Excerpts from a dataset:
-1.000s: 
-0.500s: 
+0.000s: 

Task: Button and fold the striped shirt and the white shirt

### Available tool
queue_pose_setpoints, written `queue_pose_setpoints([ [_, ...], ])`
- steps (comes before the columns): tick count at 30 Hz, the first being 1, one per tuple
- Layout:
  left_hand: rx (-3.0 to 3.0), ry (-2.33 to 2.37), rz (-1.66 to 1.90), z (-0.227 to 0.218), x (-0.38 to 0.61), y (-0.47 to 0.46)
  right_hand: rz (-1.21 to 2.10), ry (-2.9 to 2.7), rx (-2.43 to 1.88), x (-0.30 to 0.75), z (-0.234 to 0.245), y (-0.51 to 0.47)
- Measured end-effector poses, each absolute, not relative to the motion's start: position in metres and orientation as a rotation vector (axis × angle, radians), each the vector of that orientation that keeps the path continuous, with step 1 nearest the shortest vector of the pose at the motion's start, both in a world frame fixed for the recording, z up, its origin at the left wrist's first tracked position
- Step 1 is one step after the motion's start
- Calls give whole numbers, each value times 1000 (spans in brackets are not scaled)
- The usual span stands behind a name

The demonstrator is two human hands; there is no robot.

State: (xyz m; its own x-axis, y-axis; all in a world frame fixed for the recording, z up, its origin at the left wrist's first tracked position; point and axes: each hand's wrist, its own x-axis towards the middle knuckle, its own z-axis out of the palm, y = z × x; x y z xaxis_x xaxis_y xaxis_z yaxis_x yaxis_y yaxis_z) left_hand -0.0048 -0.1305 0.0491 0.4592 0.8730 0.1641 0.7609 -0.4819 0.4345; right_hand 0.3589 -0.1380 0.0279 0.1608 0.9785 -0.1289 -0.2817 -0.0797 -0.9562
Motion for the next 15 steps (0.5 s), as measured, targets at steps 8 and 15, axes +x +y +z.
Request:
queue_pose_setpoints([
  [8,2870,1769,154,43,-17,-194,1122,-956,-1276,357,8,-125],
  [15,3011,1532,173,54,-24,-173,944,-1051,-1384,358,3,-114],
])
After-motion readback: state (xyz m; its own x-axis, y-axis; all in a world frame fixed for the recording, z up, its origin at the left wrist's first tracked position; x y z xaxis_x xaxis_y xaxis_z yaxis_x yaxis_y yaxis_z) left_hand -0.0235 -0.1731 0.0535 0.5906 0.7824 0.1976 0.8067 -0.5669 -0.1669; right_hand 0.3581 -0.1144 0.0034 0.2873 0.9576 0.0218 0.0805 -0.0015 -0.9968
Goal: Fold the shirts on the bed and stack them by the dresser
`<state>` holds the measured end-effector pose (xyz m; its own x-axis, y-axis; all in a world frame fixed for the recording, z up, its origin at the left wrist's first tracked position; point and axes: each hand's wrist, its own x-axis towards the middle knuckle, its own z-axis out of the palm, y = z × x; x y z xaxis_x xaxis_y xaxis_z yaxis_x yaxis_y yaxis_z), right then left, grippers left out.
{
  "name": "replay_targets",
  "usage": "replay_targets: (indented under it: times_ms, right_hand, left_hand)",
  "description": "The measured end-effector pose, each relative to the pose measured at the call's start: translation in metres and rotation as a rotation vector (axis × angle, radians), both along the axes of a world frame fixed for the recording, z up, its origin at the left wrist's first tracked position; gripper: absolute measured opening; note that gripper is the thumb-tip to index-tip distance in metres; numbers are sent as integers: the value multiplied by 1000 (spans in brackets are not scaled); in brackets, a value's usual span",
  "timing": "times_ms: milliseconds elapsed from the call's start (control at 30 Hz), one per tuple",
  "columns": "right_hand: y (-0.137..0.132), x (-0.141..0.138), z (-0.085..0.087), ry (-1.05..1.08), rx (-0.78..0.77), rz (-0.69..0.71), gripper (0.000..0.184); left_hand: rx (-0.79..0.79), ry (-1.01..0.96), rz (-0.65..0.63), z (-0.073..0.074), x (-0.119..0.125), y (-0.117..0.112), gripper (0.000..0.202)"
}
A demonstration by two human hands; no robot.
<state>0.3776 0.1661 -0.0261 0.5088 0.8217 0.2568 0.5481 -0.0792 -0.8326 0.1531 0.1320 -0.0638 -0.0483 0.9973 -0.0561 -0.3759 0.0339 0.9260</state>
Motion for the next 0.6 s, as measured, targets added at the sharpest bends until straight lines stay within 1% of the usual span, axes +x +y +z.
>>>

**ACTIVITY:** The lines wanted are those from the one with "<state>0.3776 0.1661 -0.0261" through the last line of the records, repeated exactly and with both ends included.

**RESPONSE TO THE EXERCISE:**
<state>0.3776 0.1661 -0.0261 0.5088 0.8217 0.2568 0.5481 -0.0792 -0.8326 0.1531 0.1320 -0.0638 -0.0483 0.9973 -0.0561 -0.3759 0.0339 0.9260</state>
Motion for the next 0.6 s, as measured, targets added at the sharpest bends until straight lines stay within 1% of the usual span, axes +x +y +z.
>>>

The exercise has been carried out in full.